8 years have passed since the last Whitesnake album of original material (2011’s Forevermore). In that time they gave us a mostly forgettable Deep Purple covers album, some re-issues, and a collection of live albums that didn’t really hit the mark.
It’s definitely time to unleash the Snake upon the world again, and if you grew up on David Coverdales flashy brand of 80’s radio rock, Flesh and Blood will give you exactly what you desire. This album won’t be for everyone though.
Good to See You Again is their re-introduction to the world. Coverdale is sounding pretty good, but it’s fairly cliche (which will come up a lot throughout the album, I’m sure) and ultimately far too repetitive.
Gonna Be Alright is a love song, that not only follows all of the cliches, it ramps them up tenfold. Shut up and Kiss Me features some excellent lead guitar, coupled with some up tempo riffing, while Hey You (You Make Me Rock) is an arena level anthem.
Always and Forever is a perfect example of the 1987 style of pop rock that made Whitesnake a massive commercial success. I mean that in a good way too, as it might be the best song on offer here.
When I Think Of You (Colour Me Blue) is the obligatory ballad, that again shows at least hints of their 1987 era. Trouble Is Your Middle Name is a ballsy hard rocker. The title track crawls along, and Well I Never is the least memorable song of the entire album.
Heart of Stone is designed as an anthem, but fails to hit the mark, while Get Up brings some life back to the record with an up tempo shuffle, and some great backing vocals.

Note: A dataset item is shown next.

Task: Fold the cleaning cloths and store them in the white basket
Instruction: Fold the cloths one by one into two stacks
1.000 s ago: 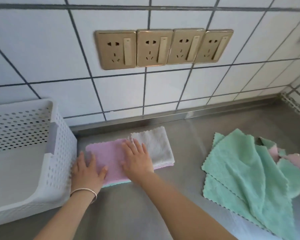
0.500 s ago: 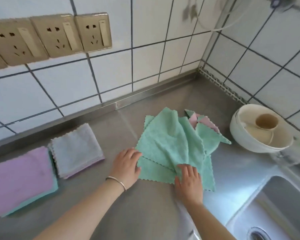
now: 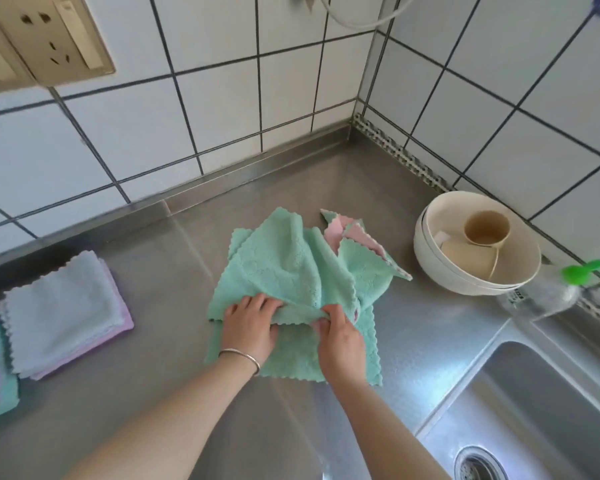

After All is a gentle nod to Led Zeppelin that works brilliantly, and to close out the album proper, we have Sands of Time. It’s an epic 6 minute track, showcasing the best of Coverdales vocals, some outstanding guitar and possibly the best lyrics of the album.
The album comes complete with 5 bonus tracks, but I’m stopping here, because Flesh and Blood already seems far too long to me. It’s not a bad album, certainly not their worst, but far from Whitesnakes best.